### WORK TO COMPLETE
All lines of the entries with "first" in them must be listed.
START DATASET EXTRACT
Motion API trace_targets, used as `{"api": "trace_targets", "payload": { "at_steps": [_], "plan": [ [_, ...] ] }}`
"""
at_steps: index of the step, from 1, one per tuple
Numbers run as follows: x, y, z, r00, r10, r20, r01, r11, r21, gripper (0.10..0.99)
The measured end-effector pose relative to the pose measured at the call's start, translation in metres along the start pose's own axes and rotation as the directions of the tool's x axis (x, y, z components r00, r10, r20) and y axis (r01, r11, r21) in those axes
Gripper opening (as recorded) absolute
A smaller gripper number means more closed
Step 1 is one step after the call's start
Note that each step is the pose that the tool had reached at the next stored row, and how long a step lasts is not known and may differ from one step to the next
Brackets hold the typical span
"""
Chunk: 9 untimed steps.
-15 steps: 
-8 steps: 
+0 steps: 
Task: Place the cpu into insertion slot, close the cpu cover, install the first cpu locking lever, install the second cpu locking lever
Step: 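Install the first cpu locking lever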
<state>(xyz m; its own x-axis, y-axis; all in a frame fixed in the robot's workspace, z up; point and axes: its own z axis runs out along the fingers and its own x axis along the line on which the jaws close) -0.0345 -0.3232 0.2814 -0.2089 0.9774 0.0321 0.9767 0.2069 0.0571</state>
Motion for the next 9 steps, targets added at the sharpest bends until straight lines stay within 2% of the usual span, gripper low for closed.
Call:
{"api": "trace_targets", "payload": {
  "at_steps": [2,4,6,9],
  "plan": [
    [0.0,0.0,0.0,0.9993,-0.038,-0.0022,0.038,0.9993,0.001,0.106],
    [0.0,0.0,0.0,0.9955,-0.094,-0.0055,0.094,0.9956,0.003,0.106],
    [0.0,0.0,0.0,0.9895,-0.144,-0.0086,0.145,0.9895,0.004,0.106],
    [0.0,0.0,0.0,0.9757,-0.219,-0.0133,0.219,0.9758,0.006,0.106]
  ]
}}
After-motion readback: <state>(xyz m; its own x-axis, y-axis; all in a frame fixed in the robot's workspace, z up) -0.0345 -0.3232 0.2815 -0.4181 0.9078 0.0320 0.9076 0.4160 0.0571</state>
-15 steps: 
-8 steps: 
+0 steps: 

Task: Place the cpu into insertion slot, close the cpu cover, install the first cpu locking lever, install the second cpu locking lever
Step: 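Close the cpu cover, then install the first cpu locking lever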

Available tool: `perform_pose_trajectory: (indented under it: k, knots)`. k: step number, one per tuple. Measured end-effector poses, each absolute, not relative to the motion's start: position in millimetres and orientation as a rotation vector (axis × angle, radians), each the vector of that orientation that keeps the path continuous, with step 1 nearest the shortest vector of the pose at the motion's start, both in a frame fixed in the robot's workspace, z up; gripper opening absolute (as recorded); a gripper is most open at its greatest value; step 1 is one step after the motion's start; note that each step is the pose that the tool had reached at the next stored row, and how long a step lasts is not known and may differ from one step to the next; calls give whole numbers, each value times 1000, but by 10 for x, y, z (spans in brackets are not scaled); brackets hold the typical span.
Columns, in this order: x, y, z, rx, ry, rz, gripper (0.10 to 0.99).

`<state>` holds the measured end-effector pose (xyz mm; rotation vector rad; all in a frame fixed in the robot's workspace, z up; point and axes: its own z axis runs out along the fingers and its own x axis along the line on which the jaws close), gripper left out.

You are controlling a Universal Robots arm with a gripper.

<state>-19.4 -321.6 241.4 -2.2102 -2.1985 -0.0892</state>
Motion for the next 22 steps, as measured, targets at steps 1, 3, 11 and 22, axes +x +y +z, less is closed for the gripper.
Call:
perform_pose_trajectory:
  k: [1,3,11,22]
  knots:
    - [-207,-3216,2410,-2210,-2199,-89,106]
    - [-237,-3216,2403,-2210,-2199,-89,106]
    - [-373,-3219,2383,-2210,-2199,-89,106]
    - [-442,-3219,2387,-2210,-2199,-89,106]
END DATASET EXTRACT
### ANSWER SECTION
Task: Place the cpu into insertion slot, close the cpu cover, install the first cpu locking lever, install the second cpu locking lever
Step: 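Install the first cpu locking lever
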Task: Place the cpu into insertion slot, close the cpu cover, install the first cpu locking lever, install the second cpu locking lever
Step: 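Close the cpu cover, then install the first cpu locking lever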

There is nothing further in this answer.